§ **Task details**: Go through the data line by line and count the lines that hold "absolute". Reply with the total only.

§ **Recorded information**:
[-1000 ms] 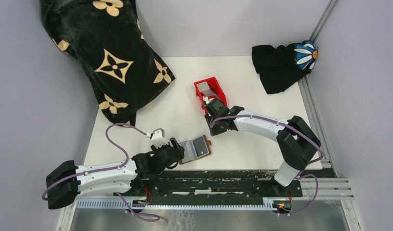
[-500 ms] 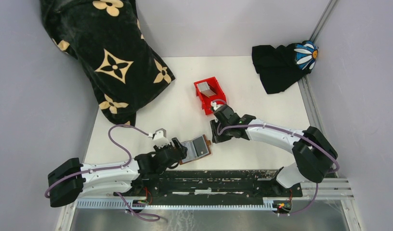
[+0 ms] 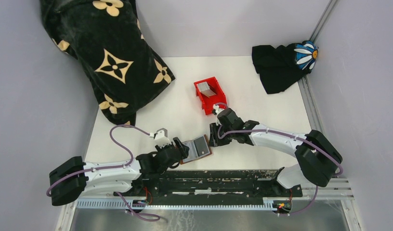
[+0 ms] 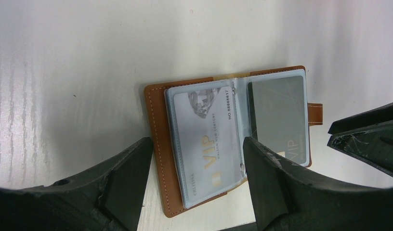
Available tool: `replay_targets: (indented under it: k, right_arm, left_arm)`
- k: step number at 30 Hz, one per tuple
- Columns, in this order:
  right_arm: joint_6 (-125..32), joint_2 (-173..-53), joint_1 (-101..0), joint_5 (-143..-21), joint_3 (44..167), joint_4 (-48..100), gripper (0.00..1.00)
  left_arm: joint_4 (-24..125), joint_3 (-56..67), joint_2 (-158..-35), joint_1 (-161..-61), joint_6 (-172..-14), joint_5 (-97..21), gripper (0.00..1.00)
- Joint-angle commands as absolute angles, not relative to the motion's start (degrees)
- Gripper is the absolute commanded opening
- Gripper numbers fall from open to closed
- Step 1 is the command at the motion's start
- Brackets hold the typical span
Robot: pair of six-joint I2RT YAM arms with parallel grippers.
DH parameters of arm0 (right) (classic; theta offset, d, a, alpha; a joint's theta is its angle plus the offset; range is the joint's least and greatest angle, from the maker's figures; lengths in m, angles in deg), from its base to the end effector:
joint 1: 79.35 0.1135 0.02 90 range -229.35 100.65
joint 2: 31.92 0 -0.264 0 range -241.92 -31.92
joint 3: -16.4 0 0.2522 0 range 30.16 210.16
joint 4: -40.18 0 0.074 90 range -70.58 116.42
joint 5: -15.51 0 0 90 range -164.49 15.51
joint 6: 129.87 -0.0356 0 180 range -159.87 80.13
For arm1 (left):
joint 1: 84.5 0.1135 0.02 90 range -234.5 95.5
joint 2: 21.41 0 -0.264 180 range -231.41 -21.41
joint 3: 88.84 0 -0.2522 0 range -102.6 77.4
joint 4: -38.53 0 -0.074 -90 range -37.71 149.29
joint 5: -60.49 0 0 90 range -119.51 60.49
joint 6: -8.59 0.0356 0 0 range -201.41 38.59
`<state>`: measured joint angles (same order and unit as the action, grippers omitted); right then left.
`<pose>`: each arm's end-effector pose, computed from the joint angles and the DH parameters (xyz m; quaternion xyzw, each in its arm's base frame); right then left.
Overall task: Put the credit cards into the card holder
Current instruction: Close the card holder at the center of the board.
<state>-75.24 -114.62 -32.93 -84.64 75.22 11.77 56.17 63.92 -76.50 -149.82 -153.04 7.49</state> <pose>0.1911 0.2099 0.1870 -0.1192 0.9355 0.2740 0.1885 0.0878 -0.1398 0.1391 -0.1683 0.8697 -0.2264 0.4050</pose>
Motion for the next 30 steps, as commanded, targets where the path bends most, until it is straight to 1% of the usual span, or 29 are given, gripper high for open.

§ **Exercise response**: 2